**Try it:** Word for word, restate the lines of the data from the first through the one containing "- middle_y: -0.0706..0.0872", and nothing else.
== Segment start ==
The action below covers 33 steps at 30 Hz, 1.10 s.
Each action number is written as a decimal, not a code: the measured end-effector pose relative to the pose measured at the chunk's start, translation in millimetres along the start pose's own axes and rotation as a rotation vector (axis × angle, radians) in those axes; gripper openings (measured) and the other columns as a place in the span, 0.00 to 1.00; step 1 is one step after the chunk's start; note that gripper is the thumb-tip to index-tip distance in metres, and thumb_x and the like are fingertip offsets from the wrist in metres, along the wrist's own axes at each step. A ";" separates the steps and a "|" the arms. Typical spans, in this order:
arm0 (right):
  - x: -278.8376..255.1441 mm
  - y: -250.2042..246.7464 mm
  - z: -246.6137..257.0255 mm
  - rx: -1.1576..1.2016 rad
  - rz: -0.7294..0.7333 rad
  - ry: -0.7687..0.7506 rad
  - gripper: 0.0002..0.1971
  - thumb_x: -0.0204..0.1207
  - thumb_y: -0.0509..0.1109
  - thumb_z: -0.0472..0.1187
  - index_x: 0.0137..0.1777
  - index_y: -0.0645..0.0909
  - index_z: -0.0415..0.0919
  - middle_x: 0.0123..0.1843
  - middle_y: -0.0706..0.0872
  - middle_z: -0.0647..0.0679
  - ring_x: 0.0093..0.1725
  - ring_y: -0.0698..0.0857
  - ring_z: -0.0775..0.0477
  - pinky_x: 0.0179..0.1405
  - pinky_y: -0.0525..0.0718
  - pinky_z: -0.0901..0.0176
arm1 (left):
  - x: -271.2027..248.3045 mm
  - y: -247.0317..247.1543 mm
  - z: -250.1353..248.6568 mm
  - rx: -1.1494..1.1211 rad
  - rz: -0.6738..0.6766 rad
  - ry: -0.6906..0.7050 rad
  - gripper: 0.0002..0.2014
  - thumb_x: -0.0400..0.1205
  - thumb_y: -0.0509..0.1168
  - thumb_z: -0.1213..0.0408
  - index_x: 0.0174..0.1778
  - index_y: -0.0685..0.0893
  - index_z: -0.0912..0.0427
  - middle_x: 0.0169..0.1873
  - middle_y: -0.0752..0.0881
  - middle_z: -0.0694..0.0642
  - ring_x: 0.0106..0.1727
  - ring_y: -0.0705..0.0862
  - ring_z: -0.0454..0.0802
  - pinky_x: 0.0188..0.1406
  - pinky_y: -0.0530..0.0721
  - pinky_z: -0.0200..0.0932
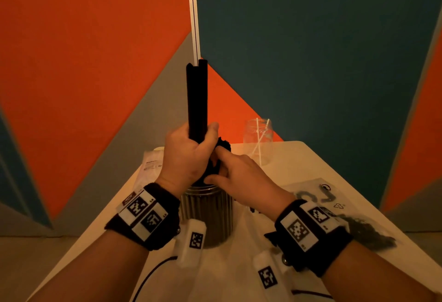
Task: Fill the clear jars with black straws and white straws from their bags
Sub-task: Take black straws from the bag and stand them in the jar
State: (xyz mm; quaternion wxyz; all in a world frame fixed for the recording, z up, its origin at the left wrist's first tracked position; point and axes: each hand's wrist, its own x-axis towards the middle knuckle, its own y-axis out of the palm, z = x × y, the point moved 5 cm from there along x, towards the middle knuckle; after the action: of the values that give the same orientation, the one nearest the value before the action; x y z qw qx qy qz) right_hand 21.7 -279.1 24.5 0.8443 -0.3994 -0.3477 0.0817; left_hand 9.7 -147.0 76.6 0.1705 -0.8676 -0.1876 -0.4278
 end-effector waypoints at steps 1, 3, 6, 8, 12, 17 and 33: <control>-0.2 -0.6 -0.3 -0.003 0.000 0.000 0.17 0.77 0.77 0.48 0.60 0.74 0.53 0.32 0.78 0.60 0.32 0.77 0.61 0.27 0.67 0.67 | -0.3 0.4 -0.5 -0.003 -0.002 0.003 0.21 0.75 0.65 0.41 0.29 0.75 0.55 0.23 0.76 0.50 0.25 0.77 0.49 0.26 0.77 0.57; 0.1 -1.7 -0.2 -0.027 -0.001 -0.009 0.19 0.77 0.76 0.47 0.64 0.75 0.52 0.32 0.76 0.62 0.31 0.76 0.61 0.27 0.66 0.67 | -2.7 1.4 -5.1 0.022 -0.008 0.042 0.20 0.76 0.65 0.42 0.28 0.74 0.53 0.22 0.76 0.50 0.25 0.77 0.52 0.25 0.76 0.57; 2.1 -1.9 0.8 -0.048 0.012 -0.013 0.21 0.77 0.77 0.46 0.67 0.76 0.52 0.33 0.74 0.65 0.32 0.75 0.58 0.28 0.65 0.67 | -6.9 0.0 -14.0 0.079 -0.042 0.138 0.19 0.79 0.64 0.46 0.26 0.68 0.48 0.21 0.71 0.48 0.24 0.75 0.54 0.22 0.74 0.57; 3.4 -2.2 0.3 -0.036 0.030 -0.003 0.22 0.76 0.77 0.46 0.67 0.77 0.52 0.34 0.74 0.66 0.36 0.77 0.54 0.29 0.68 0.66 | -7.3 -0.6 -14.1 0.089 -0.063 0.162 0.20 0.79 0.64 0.47 0.26 0.70 0.53 0.21 0.71 0.49 0.23 0.75 0.57 0.22 0.74 0.58; 2.6 -2.7 -0.1 -0.005 0.063 0.020 0.22 0.74 0.79 0.47 0.65 0.77 0.52 0.35 0.79 0.63 0.38 0.81 0.52 0.34 0.76 0.59 | -4.5 -1.9 -8.7 0.048 -0.089 0.164 0.22 0.80 0.64 0.48 0.27 0.72 0.60 0.21 0.73 0.54 0.23 0.75 0.58 0.22 0.74 0.59; 0.4 -1.5 6.1 0.020 0.006 0.021 0.24 0.68 0.78 0.63 0.58 0.76 0.55 0.41 0.84 0.59 0.39 0.83 0.56 0.32 0.78 0.60 | -2.7 -2.2 -4.2 0.025 -0.120 0.131 0.21 0.79 0.65 0.49 0.26 0.72 0.58 0.20 0.72 0.52 0.23 0.75 0.55 0.22 0.74 0.57; -3.6 13.4 13.5 -0.111 -0.200 0.018 0.26 0.69 0.77 0.63 0.62 0.76 0.52 0.39 0.74 0.60 0.36 0.73 0.54 0.28 0.65 0.68 | -4.7 3.1 1.1 -0.117 0.035 -0.080 0.29 0.75 0.64 0.42 0.39 0.80 0.71 0.34 0.85 0.70 0.38 0.85 0.67 0.42 0.83 0.67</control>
State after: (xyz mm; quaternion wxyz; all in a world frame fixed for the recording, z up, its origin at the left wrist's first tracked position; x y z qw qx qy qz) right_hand 12.1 -263.2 18.8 0.8280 -0.4095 -0.3822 -0.0257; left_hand 9.3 -150.1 71.8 0.1196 -0.8956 -0.1537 -0.4000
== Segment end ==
**Answer to the exercise:**
The action below covers 33 steps at 30 Hz, 1.10 s.
Each action number is written as a decimal, not a code: the measured end-effector pose relative to the pose measured at the chunk's start, translation in millimetres along the start pose's own axes and rotation as a rotation vector (axis × angle, radians) in those axes; gripper openings (measured) and the other columns as a place in the span, 0.00 to 1.00; step 1 is one step after the chunk's start; note that gripper is the thumb-tip to index-tip distance in metres, and thumb_x and the like are fingertip offsets from the wrist in metres, along the wrist's own axes at each step. A ";" separates the steps and a "|" the arms. Typical spans, in this order:
arm0 (right):
  - x: -278.8376..255.1441 mm
  - y: -250.2042..246.7464 mm
  - z: -246.6137..257.0255 mm
  - rx: -1.1576..1.2016 rad
  - rz: -0.7294..0.7333 rad
  - ry: -0.7687..0.7506 rad
  - gripper: 0.0002..0.1971
  - thumb_x: -0.0204..0.1207
  - thumb_y: -0.0509..0.1109
  - thumb_z: -0.0472..0.1187
  - index_x: 0.0137..0.1777
  - index_y: -0.0645..0.0909
  - index_z: -0.0415..0.0919
  - middle_x: 0.0123..0.1843
  - middle_y: -0.0706..0.0872

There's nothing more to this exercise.